2/16/2010 6:58:00 PM

0

Hey all, thanks as always for the quick responses.

I actually found a very simple way to do what I needed to do. In
short, I needed to take an email which had a large number of addresses
in the 'to' field, and place just the identifiers (everything to the
left of @domain.com), in a python list.

I simply highlighted all the addresses and placed them in a text file
called emails.txt. Then I had the following code which placed each
line in the file into the list 'names':

[code]
fileHandle = open('/Users/Matt/Documents/python/results.txt','r')
names = fileHandle.readlines()
[/code]

Now, the 'names' list has values looking like this: ['aaa12@domain.com
\n', 'bbb34@domain.com\n', etc]. So I ran the following code:

[code]
for x in names:
st_list.append(x.replace('@domain.com\n',''))
[/code]

And that did the trick! 'Names' now has ['aaa12', 'bbb34', etc].

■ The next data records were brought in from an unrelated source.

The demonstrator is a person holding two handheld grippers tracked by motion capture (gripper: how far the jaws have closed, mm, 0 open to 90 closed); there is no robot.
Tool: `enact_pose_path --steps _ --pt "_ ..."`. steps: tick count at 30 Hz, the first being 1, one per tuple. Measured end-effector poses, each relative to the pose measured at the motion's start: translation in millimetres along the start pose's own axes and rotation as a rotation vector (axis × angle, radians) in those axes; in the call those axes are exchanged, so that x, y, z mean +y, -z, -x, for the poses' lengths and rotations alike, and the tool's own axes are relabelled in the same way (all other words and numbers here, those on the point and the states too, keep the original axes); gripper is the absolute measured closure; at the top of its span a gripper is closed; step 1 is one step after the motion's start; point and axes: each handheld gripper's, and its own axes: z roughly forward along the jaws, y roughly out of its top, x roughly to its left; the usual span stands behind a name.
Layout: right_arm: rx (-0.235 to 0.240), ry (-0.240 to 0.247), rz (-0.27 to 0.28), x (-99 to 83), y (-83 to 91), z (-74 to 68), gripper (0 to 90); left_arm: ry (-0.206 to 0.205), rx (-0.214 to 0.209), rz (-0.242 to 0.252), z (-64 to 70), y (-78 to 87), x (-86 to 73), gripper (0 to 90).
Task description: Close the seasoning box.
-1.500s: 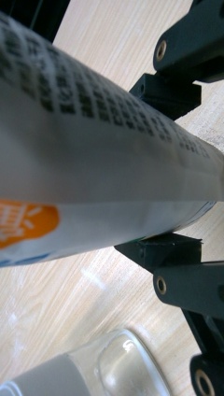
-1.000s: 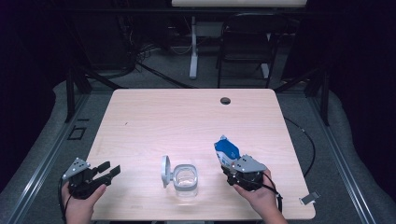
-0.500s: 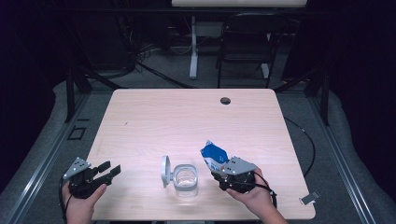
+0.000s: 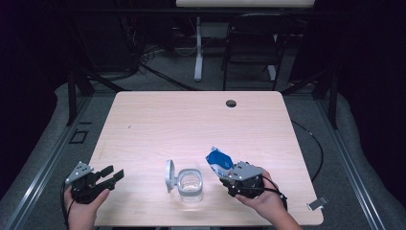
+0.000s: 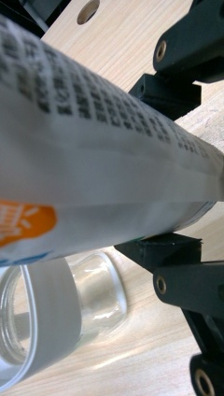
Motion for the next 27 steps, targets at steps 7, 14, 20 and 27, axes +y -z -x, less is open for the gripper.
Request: enact_pose_path --steps 7,14,20,27 --pt "-0.005 0.029 -0.021 -0.7 0.1 -1.6 43.1 0.000 0.001 -0.001 0.0 -0.3 -0.2 48.5" --pt "-0.028 0.083 -0.058 -0.9 -2.5 -5.6 43.3 0.001 0.000 -0.001 -0.2 -0.2 -0.3 48.5" --pt "-0.032 0.122 -0.082 -0.1 -5.3 -9.2 43.3 0.003 0.000 -0.001 -0.2 -0.2 -0.4 48.5" --pt "-0.043 0.139 -0.095 1.1 -6.4 -11.3 43.5 0.004 0.000 -0.002 -0.4 -0.2 -0.5 48.5"
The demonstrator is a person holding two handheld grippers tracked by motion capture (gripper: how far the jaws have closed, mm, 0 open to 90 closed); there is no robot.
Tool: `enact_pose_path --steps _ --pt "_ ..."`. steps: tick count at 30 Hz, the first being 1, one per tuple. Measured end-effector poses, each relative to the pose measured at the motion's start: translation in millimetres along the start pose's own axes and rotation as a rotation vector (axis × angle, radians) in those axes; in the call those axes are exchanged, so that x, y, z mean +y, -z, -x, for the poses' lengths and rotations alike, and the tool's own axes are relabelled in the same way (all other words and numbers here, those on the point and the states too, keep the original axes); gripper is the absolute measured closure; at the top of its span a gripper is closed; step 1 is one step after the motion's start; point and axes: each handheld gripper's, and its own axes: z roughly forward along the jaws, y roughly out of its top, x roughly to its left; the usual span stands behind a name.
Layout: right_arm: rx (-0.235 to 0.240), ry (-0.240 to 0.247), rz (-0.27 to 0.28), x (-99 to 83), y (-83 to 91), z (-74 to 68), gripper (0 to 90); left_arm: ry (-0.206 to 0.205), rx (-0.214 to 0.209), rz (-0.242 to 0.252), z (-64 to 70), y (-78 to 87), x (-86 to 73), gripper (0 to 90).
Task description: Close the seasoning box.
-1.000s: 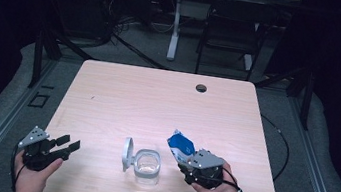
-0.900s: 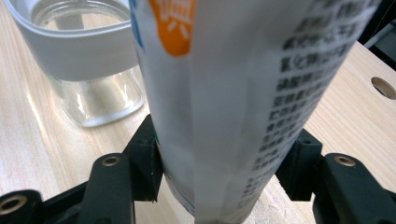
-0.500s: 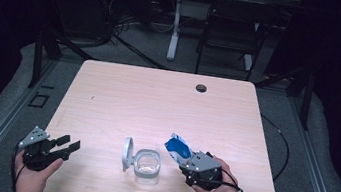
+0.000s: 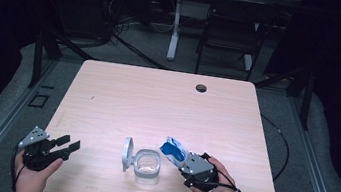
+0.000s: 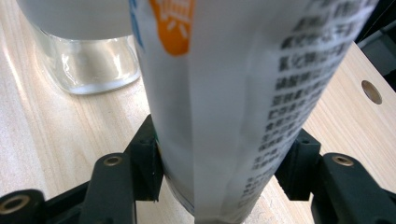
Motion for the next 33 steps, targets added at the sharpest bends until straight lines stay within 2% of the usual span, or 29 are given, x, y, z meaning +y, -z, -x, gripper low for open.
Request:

Obviously this only worked because all of the domain names were the
same. If they were not then based on your comments and my own
research, I would've had to use regex and the split(), which looked
massively complicated to learn.

Thanks all.

Matt

On Feb 15, 8:01 pm, Ben Finney <ben+pyt...@benfinney.id.au> wrote:
> galileo228 <mattbar...@gmail.com> writes:
> > I'm trying to write python code that will open a textfile and find the
> > email addresses inside it. I then want the code to take just the
> > characters to the left of the "@" symbol, and place them in a list.
>
> Email addresses can have more than one ‘@’ character. In fact, the
> quoting rules allow the local-part to contain *any ASCII character* and
> remain valid.
>
> > Any suggestions would be much appeciated!
>
> For a brief but thorough treatment of parsing email addresses, see RFC
> 3696, “Application Techniques for Checking and Transformation of Names”
> <URL:http://www.ietf.org/rfc/rfc36..., specifically section 3.
>
> --
>  \          “What I have to do is see, at any rate, that I do not lend |
>   `\      myself to the wrong which I condemn.” —Henry Thoreau, _Civil |
> _o__)                                                    Disobedience_ |
> Ben Finney

Tim Chase

2/16/2010 8:16:00 PM

0

galileo228 wrote:
> [code]
> fileHandle = open('/Users/Matt/Documents/python/results.txt','r')
> names = fileHandle.readlines()
> [/code]
>
> Now, the 'names' list has values looking like this: ['aaa12@domain.com
> \n', 'bbb34@domain.com\n', etc]. So I ran the following code:
>
> [code]
> for x in names:
> st_list.append(x.replace('@domain.com\n',''))
> [/code]
>
> And that did the trick! 'Names' now has ['aaa12', 'bbb34', etc].
>
> Obviously this only worked because all of the domain names were the
> same. If they were not then based on your comments and my own
> research, I would've had to use regex and the split(), which looked
> massively complicated to learn.

The complexities stemmed from several factors that, with more
details, could have made the solutions less daunting:

(a) you mentioned "finding" the email addresses -- this makes
it sound like there's other junk in the file that has to be
sifted through to find "things that look like an email address".
If the sole content of the file is lines containing only email
addresses, then "find the email address" is a bit like [1]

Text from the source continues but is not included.